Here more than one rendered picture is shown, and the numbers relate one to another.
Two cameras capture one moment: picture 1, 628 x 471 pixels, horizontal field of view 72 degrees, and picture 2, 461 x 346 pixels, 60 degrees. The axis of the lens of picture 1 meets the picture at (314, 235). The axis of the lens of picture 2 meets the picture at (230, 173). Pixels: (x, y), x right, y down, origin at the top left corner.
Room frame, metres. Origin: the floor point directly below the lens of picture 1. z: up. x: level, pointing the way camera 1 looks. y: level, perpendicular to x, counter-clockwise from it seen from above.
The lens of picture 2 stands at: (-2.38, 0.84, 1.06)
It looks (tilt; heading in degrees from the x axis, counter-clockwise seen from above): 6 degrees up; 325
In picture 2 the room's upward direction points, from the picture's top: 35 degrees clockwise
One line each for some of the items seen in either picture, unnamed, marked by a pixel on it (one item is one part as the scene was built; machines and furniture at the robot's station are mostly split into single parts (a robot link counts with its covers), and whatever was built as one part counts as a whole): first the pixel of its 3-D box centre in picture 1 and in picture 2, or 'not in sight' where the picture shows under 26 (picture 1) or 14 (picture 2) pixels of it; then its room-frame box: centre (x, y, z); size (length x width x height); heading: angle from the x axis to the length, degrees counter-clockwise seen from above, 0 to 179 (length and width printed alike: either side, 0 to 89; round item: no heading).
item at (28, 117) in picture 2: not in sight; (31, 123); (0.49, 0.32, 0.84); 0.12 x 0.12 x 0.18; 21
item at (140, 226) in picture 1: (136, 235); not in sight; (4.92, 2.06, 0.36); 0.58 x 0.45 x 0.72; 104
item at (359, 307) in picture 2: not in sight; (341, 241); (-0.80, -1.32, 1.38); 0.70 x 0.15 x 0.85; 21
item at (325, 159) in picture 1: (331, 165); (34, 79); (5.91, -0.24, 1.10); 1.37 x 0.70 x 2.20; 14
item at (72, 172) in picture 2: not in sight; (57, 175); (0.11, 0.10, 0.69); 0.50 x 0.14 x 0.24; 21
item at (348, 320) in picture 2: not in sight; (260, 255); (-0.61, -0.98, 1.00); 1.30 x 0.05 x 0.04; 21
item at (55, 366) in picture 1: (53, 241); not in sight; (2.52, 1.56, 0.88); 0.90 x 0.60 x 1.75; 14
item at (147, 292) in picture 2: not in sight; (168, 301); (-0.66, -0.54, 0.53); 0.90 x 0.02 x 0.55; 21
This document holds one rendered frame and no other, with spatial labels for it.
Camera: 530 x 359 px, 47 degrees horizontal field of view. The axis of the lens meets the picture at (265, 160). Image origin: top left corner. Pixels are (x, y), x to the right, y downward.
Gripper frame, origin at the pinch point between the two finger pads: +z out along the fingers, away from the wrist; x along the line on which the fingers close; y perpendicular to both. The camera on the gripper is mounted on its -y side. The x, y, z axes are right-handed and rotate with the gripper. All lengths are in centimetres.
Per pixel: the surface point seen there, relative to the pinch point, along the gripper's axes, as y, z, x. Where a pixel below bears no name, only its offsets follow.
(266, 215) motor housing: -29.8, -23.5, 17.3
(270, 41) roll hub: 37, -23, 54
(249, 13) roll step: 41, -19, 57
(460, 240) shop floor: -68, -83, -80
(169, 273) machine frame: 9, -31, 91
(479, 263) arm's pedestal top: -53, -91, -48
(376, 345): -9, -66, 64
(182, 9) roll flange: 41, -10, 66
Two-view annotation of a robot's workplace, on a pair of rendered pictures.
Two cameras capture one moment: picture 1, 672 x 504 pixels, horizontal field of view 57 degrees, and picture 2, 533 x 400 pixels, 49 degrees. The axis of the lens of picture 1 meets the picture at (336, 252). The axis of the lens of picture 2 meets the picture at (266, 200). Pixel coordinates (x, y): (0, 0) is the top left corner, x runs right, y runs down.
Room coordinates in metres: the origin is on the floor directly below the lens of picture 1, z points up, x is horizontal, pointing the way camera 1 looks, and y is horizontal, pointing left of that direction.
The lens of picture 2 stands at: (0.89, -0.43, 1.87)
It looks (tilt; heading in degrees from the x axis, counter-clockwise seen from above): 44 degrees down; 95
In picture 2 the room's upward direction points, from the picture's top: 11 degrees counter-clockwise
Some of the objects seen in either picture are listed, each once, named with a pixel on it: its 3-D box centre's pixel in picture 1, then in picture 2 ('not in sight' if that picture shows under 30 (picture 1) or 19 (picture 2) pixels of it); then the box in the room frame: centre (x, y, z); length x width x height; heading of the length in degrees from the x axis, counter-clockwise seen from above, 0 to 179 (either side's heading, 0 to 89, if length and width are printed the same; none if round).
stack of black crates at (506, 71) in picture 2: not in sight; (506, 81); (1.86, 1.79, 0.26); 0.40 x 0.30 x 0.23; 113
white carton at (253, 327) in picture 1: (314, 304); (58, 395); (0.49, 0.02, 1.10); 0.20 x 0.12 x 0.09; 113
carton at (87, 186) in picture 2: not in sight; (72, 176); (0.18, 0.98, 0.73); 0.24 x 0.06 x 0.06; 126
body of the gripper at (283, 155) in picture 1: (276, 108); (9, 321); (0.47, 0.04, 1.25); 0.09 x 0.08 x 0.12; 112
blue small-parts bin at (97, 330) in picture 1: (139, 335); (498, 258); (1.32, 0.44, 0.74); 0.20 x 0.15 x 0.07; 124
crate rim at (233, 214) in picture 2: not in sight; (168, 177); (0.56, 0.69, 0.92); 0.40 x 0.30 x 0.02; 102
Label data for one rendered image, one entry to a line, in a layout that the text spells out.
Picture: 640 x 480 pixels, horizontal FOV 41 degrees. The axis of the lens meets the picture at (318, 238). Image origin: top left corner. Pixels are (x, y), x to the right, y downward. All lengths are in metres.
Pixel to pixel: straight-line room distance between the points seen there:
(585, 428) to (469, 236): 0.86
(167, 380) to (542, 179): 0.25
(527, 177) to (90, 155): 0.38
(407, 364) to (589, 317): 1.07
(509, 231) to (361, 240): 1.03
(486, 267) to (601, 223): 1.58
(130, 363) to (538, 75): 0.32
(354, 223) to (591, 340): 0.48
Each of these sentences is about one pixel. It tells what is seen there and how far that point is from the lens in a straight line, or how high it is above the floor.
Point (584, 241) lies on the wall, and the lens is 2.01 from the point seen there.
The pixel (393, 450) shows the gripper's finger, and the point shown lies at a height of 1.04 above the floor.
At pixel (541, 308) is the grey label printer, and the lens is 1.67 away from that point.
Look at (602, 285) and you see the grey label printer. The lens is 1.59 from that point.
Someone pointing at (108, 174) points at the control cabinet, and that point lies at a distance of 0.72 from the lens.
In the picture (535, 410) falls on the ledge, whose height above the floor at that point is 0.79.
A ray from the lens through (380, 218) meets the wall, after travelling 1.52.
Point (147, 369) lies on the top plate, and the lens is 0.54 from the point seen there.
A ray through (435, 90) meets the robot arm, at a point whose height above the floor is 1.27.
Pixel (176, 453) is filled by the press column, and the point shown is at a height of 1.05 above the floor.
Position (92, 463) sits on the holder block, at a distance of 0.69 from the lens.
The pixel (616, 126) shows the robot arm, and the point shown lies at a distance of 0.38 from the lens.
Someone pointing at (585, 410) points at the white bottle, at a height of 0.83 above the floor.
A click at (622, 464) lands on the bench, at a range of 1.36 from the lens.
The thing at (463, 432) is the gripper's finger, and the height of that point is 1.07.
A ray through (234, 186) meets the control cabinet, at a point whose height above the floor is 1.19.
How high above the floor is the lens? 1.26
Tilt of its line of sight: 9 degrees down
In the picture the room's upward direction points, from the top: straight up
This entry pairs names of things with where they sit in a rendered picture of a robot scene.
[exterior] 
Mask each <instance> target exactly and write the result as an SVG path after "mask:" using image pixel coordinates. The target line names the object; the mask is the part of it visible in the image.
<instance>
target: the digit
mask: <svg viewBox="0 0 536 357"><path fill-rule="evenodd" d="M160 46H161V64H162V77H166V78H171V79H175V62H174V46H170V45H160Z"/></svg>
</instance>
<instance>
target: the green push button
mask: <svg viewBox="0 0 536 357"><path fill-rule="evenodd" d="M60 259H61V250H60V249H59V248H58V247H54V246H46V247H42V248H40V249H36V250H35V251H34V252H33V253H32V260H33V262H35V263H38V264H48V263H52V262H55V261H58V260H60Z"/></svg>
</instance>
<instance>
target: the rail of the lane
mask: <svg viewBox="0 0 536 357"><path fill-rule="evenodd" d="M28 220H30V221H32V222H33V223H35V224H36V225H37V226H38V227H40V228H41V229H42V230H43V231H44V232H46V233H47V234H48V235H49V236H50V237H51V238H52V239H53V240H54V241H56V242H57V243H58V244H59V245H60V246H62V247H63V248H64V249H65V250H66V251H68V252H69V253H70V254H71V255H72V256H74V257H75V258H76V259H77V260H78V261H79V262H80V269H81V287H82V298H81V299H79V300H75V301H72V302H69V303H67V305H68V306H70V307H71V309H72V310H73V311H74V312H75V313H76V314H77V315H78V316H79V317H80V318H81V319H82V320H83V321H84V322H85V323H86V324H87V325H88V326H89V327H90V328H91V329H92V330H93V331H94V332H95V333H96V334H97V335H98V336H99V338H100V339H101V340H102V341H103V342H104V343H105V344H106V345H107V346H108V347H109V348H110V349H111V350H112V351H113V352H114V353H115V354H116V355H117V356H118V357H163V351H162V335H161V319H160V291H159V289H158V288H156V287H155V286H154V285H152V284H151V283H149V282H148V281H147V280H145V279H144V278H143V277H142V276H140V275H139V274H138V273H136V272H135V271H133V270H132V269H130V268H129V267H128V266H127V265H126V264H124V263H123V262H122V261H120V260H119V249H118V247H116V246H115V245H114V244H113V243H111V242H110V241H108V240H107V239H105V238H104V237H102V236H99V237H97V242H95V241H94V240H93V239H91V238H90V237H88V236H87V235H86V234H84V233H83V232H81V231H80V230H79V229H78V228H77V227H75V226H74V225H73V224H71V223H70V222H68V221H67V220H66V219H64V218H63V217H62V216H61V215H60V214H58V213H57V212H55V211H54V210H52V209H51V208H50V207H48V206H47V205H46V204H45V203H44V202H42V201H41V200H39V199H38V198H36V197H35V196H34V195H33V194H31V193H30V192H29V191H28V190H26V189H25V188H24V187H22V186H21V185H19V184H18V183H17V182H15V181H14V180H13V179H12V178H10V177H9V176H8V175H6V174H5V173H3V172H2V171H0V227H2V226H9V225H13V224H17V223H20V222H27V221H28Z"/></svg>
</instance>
####################
**TASK DETAILS:** Everything above from the line containing "(266, 215) motor housing: -29.8, -23.5, 17.3" through the line containing "Two-view annotation of" must be copied exactly. Nothing outside that range belongs in the answer.

**SOLUTION FOR THIS TASK:**
(266, 215) motor housing: -29.8, -23.5, 17.3
(270, 41) roll hub: 37, -23, 54
(249, 13) roll step: 41, -19, 57
(460, 240) shop floor: -68, -83, -80
(169, 273) machine frame: 9, -31, 91
(479, 263) arm's pedestal top: -53, -91, -48
(376, 345): -9, -66, 64
(182, 9) roll flange: 41, -10, 66
Two-view annotation of a robot's workplace, on a pair of rendered pictures.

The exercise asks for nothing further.